With vocalist Colin “Bones” Delight alongside him, the pint-sized JB rocked the joint with every performance.
Guitarist Jerry Watt, who still leads The Rockets today, says: “He was an absolute marvel. He could sing the house down; he had all the dance moves. The crowds just loved him.
“The Jackson 5 was the top US group at the time. We tried to emulate them in our stage shows and Jonathan was our answer to Michael Jackson. The kid was awesome.”
Touring the country with The Rockets gave Jonathan the exposure that put him on the radar of local record companies keen to get into an untapped black market.
It was no surprise then that Jo’burg company CCP, run my the Clive Calder and Ralph Simon who managed Richard Jon Smith, signed him up and he was a support act on the hugely successful RJS show which had sell-out crowds throughout the country.
With their management and marketing skills, the company put their clout in the industry behind Jonathan and released his first single, Please Stay in 1975, an emotional entreaty that today, 45 years later, is still one of the most requested songs on Cape Town radio.
It was followed by more hits – I Love How You Love Me and I’ll Be Home – before his maturing musical prowess demanded that he engage with more challenging genres.
This was around the time he started gigging with Pacific Express and fell in line with their jazz-funk style. Express, with musicians like Tony Cedras, Paul Abrahams, Jack Momple and Robbie Jansen in its line-up, exposed Jonathan to music that challenged his capabilities. It allowed him to test himself as a composer and songwriter.
This productive period came when he was signed to Paddy Lee Thorp’s Mountain Records and his artist management company. It was also a time when Jonathan slotted in with the free and easy lifestyle of some of Express’s members. A young JB learnt a lot of things then.
But he soon decided that that lifestyle was not for him he turned to religion and gospel music. He also found love in the form of Baranice Beeton of Port Elizabeth who he married in 1983.
He had a year or so of gospel recordings and gigs, before leaving very suddenly for London and then New York to begin his new career as an international artist.
He has come back to SA on a few occasions for some gigs, most notably the Cape Town Jazz International Jazz Festival, but home for him now is the new Mecca of big-time music, Los Angeles where lives with his second wife.
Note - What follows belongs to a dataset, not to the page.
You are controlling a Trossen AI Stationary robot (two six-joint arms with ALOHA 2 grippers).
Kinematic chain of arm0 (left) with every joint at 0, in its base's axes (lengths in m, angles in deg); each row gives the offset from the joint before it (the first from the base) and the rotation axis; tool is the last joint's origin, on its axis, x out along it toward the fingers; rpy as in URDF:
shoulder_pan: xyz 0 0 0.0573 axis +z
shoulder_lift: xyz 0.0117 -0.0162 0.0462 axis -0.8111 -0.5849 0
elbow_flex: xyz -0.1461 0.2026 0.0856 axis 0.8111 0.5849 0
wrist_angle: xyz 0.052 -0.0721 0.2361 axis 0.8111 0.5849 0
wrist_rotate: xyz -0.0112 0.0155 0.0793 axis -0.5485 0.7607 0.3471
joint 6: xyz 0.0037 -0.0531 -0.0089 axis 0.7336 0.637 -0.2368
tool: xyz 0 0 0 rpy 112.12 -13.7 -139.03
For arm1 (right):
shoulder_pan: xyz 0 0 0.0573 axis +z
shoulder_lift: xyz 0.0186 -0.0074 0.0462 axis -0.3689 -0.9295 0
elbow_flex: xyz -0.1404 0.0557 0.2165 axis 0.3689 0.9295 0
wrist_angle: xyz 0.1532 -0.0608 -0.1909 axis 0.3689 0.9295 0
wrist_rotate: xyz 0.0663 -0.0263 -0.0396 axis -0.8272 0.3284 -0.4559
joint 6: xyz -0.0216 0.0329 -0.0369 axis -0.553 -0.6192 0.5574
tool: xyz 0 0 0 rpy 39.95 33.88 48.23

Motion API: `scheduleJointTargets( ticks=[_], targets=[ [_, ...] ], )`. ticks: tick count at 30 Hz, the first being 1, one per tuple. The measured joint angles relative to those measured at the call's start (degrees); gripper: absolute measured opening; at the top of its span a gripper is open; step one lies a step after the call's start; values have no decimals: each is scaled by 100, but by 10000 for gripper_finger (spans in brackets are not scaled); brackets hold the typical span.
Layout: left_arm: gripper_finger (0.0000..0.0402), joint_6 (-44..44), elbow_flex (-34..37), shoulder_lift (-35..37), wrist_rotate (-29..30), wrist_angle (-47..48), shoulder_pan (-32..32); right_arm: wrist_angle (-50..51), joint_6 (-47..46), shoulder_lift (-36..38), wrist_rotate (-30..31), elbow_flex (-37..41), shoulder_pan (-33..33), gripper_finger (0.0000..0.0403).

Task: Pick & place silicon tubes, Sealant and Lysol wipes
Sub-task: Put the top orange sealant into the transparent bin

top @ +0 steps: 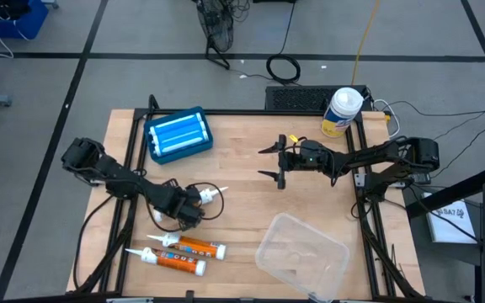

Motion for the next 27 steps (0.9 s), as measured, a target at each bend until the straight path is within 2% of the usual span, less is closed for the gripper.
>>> scheduleJointTargets(
  ticks=[7, 12, 18, 21, 24, 27],
  targets=[
    [266, 522, 373, -6, -343, -200, 171, 36, 22, -2, 1, 0, 0, 297],
    [274, 343, 501, 3, -292, -574, 193, 39, 84, -2, 0, 0, 0, 297],
    [247, 147, 530, 9, -256, -695, 227, 41, 101, -2, 0, 0, 0, 297],
    [223, 111, 517, 11, -424, -625, 324, 37, 103, -2, 0, 0, 0, 297],
    [211, -126, 338, 25, -497, -244, 385, 34, 103, -2, 1, 0, -1, 297],
    [211, -390, 73, -16, -312, 232, 407, 31, 102, -2, 2, 0, -1, 297]
  ],
)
That is the potted version of Jonathan Butler’s early days. Most South African music lovers have a stronger attachment to the teen idol than they do to his new career. That has been the purpose of this blog piece – to reflect on those early days.
He received some pretty cool birthday wishes from his contemporaries back in the day with a memory of the time they spent with him
Richard Jon Smith said: “Happy 60th birthday Jonathan. You have come a very long way and achieved so many marvellous things. I personally know (as I have witnessed working with you on my tours), just how much love your fans shared with you as you enjoyed entertaining them. You inspired them and, in fact inspired all of us on the shows.
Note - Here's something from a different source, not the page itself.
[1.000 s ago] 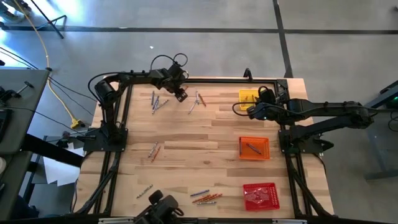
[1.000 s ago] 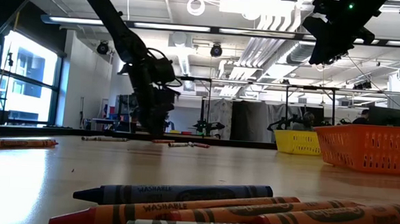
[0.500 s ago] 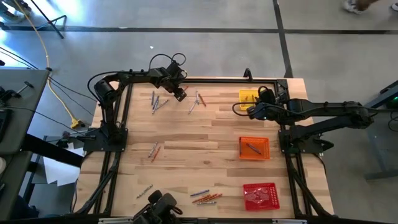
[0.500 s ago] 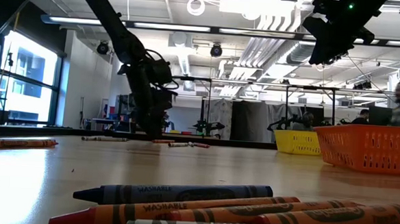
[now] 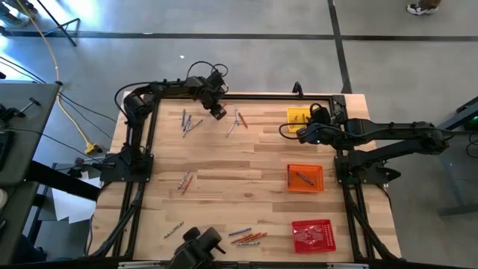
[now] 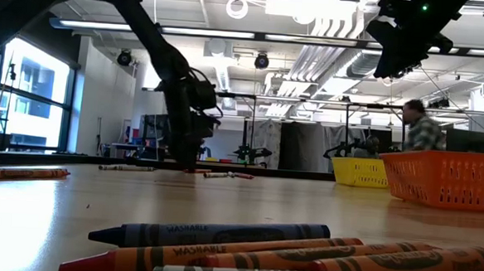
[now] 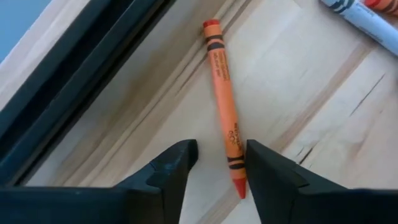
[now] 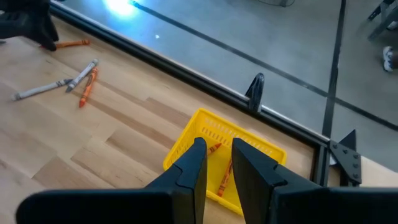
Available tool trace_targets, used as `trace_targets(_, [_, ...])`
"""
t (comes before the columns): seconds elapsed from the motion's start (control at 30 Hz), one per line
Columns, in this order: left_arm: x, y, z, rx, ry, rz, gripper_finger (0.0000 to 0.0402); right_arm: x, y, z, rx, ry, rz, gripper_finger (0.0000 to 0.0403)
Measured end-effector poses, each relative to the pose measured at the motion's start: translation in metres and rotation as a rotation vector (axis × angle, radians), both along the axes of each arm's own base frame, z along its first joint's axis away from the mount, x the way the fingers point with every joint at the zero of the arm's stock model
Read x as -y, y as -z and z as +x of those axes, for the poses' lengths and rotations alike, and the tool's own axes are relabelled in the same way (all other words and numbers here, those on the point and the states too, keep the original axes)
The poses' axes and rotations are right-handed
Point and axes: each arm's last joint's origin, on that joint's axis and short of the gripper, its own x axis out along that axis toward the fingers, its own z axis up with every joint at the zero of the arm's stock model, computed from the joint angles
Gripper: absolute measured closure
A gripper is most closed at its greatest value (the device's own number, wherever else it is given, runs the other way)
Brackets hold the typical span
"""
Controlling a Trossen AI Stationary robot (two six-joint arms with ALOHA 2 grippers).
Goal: Sort crayons
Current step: Put the orange crayon into the yellow bin
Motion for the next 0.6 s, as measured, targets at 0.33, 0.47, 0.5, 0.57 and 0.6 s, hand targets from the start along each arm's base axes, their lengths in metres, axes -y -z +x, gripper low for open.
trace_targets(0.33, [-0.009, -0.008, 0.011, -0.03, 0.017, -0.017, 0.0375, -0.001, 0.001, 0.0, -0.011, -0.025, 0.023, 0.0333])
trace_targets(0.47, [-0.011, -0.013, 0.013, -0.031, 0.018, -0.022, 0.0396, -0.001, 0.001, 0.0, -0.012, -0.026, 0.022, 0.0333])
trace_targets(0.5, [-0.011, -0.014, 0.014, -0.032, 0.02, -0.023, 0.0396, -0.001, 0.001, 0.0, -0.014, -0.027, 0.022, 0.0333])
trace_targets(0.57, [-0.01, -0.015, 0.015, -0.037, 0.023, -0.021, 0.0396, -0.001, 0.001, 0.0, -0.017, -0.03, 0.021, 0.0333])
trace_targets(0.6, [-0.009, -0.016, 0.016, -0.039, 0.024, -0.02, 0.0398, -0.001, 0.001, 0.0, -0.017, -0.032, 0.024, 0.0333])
“I don’t know if you remember but YOU recommended me for my first ‘Praise and Worship Leader’ posting in England. Thank so much and may the Almighty God bless you Jonathan. Fondest love, Richard and Glenda.”
From brother Danny Butler: “Best wishes on your 60th Jompas. That was our nickname for him since childhood. We all had a nickname. He has made us so proud. I remember him on TV in Rhodesia before it TV had even come to South Africa. It was unreal.”
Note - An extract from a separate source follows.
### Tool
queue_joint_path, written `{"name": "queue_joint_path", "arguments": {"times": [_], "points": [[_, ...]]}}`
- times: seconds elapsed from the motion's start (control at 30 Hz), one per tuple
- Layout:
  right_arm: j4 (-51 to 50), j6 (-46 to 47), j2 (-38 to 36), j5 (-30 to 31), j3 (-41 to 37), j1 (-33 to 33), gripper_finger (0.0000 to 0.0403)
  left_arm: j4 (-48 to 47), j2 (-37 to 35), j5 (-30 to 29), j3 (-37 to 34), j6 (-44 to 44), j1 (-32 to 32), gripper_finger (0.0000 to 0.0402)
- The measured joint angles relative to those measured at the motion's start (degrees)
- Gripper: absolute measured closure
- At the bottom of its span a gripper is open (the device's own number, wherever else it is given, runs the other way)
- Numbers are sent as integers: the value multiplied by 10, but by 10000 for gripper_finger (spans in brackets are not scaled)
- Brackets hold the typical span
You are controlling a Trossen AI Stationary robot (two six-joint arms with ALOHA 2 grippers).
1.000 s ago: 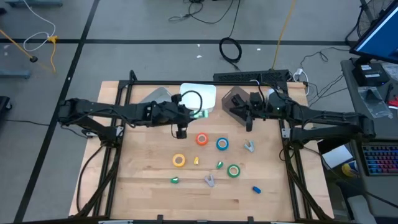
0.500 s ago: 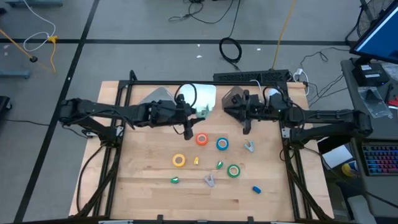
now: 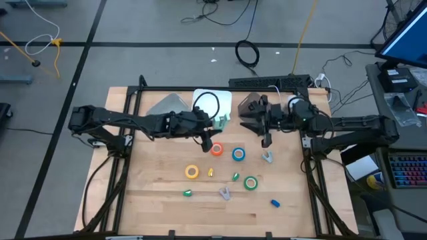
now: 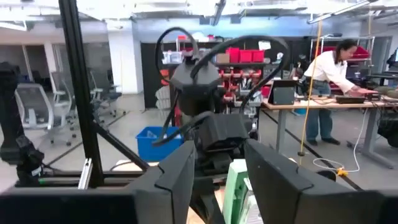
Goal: Pick and place Stapler, Stapler remover, tape
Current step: Put the large light green stapler into the black bin
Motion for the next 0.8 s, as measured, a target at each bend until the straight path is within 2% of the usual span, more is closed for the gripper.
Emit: {"name": "queue_joint_path", "arguments": {"times": [0.23,0.4,0.6,0.8], "points": [[-88,-29,43,1,53,0,247,-7,0,-1,0,-27,-4,275],[-159,-59,69,2,106,0,233,-56,0,-18,4,-53,-14,275],[-260,-94,97,2,172,0,225,-193,15,-54,81,-66,-22,275],[-326,-104,120,2,210,0,224,-331,65,-56,179,-63,-22,275]]}}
Colin Delight said: Hey, Jompas, have a great day. You deserve everything that comes your way. You were a star then and you’re a star now. I remember one night after a show back in 1973 we went to a house and all the young girls put you on a table and you performed for them for ages. You wouldn’t stop playing and we couldn’t get to the girls!”
Colin was also in awe of the fact that you picked up Jerry’s guitar and played it left-handed.
Jompas was going to have a big 60th birthday in CT. Planning had started earlier this year. But it seems Covid cruelled it.
Let’s all wish our original teenybopper idol a happy 60th.